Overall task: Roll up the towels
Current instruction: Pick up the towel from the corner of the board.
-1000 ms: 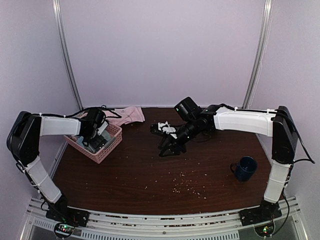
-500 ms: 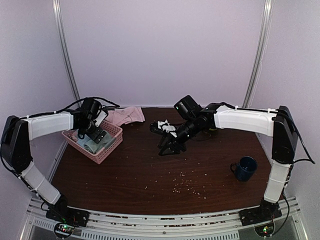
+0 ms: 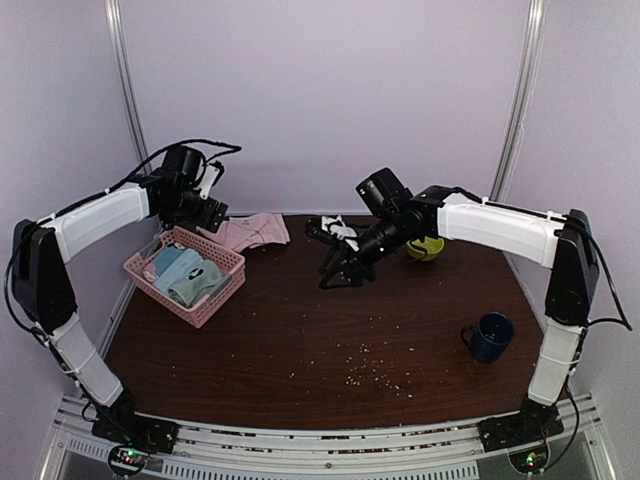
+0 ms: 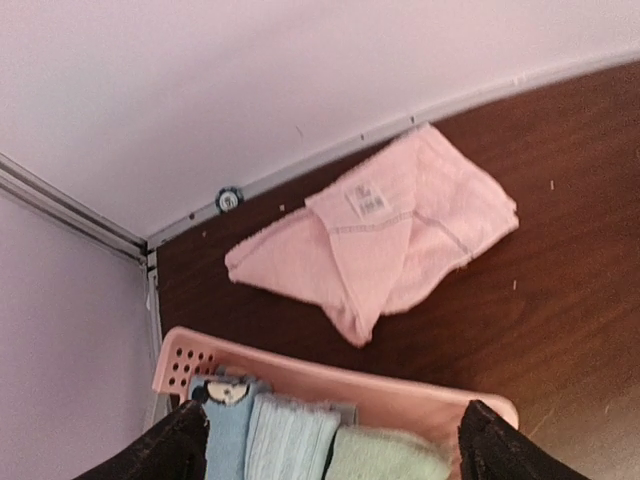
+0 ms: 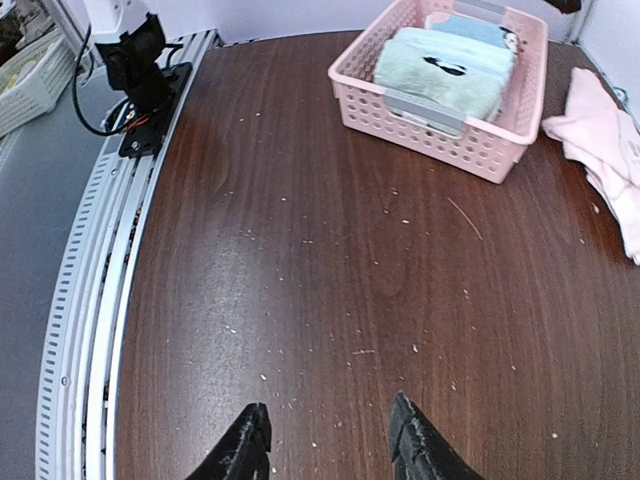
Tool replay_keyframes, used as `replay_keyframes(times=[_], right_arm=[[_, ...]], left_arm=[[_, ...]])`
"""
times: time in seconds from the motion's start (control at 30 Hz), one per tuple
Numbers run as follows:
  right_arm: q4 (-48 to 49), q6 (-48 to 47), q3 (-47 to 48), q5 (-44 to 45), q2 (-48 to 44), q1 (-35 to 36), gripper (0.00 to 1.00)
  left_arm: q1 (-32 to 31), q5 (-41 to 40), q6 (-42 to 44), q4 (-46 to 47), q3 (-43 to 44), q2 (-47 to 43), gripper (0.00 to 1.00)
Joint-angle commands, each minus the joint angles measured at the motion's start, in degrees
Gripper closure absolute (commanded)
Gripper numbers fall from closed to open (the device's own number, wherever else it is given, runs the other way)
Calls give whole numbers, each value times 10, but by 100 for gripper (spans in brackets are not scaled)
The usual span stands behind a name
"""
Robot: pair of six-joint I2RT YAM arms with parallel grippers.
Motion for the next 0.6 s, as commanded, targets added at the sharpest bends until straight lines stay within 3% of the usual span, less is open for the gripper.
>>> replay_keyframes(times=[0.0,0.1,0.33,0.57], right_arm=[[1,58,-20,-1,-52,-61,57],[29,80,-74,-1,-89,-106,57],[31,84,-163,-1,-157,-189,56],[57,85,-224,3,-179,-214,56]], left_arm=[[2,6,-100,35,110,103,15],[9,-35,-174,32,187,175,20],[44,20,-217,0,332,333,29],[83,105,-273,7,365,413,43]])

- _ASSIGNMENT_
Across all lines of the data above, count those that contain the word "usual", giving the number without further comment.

- _EXERCISE ANSWER_
2